Listed Building – Grade B2
- Official name: Ballyclare Town Hall, Market Square, Ballyclare
- Designated: 4 March 2010
- Reference no.: HB 21/05/004

= Ballyclare Town Hall =

Municipal building in County Antrim, Northern Ireland

Ballyclare Town Hall is a municipal structure in The Square, Ballyclare, County Antrim, Northern Ireland. The structure, which is primarily used as an events venue, is a Grade B2 listed building.

==History==
In the mid-19th century, the Lord Lieutenant of Antrim, the Marquess of Donegall, donated a site, which had previously been used as a rubbish dump, for the purpose of erecting a market hall. A single-storey wooden structure, which was financed by public subscription, was erected on the site in 1855, and an upper floor was constructed to create a forum for public meetings in 1873. The design involved a symmetrical main frontage with three bays facing onto the northeast side of The Square; the central bay, which slightly projected forward and was gabled, featured a wide archway on the ground floor and a round headed window on the first floor; the outer bays were fenestrated by mullioned windows on the ground floor and a round headed window on the first floor.

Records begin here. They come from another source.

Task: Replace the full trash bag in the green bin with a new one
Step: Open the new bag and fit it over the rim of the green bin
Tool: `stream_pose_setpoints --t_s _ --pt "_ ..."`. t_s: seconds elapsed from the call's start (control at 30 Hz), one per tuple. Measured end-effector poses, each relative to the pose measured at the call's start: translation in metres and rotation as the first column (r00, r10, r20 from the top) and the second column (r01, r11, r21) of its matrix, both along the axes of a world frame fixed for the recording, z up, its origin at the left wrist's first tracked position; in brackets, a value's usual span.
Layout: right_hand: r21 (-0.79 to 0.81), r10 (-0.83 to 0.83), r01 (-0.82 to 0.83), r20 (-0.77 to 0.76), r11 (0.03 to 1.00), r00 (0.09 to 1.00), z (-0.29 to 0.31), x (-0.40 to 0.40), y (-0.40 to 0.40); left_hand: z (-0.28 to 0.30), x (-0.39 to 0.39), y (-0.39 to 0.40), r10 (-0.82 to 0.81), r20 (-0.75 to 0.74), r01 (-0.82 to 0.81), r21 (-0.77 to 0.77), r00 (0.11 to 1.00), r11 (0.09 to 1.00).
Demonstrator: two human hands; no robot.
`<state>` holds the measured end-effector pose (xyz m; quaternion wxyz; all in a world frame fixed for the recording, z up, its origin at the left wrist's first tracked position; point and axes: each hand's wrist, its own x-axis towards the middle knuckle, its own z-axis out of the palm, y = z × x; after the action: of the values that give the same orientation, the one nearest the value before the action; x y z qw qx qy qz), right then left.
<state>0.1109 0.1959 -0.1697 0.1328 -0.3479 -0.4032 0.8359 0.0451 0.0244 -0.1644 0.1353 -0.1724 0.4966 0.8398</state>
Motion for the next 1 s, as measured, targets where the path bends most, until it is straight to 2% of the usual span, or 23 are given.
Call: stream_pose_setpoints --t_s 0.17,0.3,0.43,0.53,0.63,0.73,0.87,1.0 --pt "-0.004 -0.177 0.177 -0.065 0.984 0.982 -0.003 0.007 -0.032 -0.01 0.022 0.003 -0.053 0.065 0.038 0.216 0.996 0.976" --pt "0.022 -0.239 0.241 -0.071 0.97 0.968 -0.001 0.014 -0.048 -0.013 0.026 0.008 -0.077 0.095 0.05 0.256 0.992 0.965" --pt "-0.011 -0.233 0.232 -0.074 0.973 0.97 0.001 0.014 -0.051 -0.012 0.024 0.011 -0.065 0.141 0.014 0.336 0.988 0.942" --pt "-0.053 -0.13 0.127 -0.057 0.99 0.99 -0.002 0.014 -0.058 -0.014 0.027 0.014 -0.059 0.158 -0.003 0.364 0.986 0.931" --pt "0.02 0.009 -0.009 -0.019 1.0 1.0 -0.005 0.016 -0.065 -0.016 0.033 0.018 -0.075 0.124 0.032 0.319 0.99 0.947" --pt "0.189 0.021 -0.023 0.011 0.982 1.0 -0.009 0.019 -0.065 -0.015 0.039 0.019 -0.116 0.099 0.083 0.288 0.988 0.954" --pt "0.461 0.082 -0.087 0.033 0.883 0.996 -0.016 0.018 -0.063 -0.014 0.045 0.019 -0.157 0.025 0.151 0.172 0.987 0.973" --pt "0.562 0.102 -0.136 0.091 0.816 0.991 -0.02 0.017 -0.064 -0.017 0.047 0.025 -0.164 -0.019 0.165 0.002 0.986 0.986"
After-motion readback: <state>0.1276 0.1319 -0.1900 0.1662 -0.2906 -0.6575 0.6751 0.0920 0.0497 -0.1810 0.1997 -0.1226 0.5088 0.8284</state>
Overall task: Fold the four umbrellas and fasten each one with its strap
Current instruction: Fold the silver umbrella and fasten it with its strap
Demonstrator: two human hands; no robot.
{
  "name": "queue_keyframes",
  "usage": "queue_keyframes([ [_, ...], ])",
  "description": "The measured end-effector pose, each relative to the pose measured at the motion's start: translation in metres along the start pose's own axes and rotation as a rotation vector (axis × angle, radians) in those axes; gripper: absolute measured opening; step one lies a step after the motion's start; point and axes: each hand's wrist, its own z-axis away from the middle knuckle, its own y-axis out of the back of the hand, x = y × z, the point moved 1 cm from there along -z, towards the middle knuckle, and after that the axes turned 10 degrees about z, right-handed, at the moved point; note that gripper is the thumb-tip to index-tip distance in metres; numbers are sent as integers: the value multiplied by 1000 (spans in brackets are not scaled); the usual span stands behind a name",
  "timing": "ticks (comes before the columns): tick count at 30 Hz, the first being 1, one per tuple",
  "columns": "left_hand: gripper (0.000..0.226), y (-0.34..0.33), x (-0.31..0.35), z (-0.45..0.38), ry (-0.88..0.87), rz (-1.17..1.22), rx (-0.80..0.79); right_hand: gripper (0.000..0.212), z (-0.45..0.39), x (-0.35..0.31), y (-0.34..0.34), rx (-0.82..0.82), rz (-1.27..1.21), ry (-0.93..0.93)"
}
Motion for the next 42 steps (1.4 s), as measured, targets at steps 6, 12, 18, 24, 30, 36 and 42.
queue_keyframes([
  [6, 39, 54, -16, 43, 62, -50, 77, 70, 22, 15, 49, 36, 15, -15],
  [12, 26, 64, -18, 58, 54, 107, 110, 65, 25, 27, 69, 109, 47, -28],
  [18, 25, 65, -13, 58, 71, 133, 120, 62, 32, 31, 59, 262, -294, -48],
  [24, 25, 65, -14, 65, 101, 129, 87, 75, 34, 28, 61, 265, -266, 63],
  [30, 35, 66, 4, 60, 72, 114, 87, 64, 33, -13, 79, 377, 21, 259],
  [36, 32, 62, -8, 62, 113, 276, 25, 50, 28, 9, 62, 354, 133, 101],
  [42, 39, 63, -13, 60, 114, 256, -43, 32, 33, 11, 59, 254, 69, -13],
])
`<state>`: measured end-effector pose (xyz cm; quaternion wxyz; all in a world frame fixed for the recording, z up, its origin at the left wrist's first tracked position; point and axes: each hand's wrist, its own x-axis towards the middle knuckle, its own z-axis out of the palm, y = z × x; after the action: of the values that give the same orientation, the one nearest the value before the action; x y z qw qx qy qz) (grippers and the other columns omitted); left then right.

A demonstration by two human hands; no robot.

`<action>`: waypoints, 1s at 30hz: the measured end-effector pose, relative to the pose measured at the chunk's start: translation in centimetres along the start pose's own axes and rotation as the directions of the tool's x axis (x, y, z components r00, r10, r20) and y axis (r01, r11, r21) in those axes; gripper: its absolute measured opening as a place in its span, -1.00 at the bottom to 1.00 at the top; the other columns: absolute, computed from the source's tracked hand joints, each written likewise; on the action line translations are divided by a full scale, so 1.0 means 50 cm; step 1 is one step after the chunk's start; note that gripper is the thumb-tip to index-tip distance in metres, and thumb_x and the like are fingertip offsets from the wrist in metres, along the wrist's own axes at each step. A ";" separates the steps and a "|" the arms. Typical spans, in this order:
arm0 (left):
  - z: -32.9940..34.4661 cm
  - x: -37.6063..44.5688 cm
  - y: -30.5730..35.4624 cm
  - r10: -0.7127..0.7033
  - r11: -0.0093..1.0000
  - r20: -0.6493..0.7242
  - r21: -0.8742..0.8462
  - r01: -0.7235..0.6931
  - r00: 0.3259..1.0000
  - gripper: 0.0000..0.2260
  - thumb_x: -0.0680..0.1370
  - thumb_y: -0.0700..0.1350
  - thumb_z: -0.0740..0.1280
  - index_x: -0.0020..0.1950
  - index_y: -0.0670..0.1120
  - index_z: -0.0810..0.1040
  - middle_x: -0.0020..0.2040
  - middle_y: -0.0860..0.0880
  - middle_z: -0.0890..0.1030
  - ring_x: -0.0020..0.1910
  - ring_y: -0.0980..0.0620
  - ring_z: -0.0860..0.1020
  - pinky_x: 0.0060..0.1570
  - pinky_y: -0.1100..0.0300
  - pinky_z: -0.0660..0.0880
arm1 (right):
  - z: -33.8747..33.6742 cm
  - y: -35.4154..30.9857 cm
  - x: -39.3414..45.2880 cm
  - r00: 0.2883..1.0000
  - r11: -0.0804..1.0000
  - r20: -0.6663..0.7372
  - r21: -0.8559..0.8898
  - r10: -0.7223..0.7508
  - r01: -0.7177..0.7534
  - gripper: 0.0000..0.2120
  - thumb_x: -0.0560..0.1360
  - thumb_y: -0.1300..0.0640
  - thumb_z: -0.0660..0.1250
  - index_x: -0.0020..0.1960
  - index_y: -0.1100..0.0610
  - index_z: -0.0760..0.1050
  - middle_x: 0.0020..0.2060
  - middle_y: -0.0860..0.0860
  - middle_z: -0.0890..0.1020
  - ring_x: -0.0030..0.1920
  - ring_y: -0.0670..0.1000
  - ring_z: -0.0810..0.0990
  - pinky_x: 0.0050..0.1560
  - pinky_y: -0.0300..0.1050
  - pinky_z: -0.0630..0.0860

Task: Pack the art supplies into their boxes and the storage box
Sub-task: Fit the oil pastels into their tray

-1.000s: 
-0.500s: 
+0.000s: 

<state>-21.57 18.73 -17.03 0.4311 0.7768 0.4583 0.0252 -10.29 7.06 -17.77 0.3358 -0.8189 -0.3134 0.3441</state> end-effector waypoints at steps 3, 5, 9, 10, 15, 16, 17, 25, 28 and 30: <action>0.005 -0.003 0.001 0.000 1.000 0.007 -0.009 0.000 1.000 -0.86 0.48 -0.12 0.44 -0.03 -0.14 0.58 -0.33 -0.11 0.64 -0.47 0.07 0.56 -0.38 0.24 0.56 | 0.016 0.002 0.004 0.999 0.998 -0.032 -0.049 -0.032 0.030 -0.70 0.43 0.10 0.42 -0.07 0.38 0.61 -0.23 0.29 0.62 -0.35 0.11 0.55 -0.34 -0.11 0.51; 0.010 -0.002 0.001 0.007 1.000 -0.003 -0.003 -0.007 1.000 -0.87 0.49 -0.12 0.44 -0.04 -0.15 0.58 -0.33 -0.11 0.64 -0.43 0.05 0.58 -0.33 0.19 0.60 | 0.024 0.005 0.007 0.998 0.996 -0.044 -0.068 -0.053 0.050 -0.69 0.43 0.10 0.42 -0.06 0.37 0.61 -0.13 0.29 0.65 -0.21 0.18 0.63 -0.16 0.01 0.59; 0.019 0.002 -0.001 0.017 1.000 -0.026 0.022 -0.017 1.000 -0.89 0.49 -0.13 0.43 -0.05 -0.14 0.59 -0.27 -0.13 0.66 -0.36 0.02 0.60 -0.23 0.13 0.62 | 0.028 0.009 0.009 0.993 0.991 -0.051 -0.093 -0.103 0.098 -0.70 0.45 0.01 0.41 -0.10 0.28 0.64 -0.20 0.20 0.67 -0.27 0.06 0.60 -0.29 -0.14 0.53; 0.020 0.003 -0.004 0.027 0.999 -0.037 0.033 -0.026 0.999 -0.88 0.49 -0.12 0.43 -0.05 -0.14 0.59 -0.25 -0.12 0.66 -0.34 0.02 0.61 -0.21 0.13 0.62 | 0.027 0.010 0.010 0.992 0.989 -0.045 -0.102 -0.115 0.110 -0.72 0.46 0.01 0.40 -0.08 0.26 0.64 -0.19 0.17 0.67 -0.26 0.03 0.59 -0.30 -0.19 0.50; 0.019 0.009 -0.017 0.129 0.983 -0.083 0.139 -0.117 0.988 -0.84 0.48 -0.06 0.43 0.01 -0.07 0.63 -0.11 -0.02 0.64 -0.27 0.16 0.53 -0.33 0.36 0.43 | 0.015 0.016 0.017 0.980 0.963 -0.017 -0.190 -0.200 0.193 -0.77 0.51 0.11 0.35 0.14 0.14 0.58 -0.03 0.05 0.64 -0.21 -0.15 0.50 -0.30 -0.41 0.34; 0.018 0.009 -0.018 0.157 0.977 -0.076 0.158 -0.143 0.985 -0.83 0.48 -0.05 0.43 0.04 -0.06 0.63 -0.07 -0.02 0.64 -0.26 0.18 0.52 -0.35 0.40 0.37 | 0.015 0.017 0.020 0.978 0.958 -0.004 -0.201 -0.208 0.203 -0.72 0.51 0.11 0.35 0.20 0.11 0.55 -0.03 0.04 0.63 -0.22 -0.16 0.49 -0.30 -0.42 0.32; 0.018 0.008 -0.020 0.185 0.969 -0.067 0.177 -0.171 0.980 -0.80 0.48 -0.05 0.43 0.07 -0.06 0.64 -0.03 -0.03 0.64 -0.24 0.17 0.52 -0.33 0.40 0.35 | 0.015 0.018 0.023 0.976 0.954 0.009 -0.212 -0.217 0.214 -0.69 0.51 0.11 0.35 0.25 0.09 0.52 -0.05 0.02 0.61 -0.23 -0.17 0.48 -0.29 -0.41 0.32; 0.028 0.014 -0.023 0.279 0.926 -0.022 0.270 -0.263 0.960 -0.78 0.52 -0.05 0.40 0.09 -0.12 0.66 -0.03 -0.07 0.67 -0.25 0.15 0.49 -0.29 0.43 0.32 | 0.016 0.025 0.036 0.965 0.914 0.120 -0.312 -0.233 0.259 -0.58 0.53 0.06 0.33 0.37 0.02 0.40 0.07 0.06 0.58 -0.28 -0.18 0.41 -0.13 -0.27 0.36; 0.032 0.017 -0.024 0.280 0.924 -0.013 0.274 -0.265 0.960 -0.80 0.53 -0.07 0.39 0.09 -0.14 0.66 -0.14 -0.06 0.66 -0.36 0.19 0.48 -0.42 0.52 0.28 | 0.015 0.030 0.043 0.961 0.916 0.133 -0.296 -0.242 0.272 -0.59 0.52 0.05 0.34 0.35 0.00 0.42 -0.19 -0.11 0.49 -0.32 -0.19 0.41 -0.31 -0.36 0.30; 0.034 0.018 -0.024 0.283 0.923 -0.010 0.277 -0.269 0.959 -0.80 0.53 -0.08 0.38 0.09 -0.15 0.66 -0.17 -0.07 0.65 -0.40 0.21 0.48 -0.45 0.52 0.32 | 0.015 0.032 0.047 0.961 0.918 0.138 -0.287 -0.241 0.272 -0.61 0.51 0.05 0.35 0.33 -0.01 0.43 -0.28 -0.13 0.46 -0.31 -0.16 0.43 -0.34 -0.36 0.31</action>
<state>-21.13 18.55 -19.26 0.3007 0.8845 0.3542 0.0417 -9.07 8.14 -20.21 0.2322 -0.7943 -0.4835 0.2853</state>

After the area was advanced to the status of an urban district in 1899, the council leaders decided to take ownership of the building and to enlarge it. The enlarged structure was designed in the neoclassical style, built by W. H. and R. J. Beggs with a stucco finish and was officially opened by the Lord Lieutenant of Belfast, Sir Thomas Dixon, on 23 October 1935. The design involved an additional castellated bay on the left, an additional bay containing a three-stage tower on the right and another additional castellated bay beyond that. The tower, which slightly projected forward and was 18.3 metres high, contained a doorway flanked by banded pilasters supporting an entablature and a pediment in the first stage, a stone balcony supported by brackets with a French door in the second stage and a clock tower with a pyramid-shaped roof in the third stage. Internally, the principal rooms were the new council chamber for the urban district council on the ground floor and the main hall, which had a sprung dance floor, on the first floor.

The building continued to serve as the meeting place of the urban district council for much of the 20th century, but ceased to be the local seat of government after the enlarged Newtownabbey Borough Council was formed in 1973. The town hall continued to be used as an events venue for concerts and theatrical performances, and one of the rooms was fitted out for use as a cinema. The buildings also became an approved venue for wedding and civil partnership ceremonies.

A plaque to commemorate the life of the locally-born Irish novelist, Archibald McIlroy, was installed on the wall of the town hall in October 2011.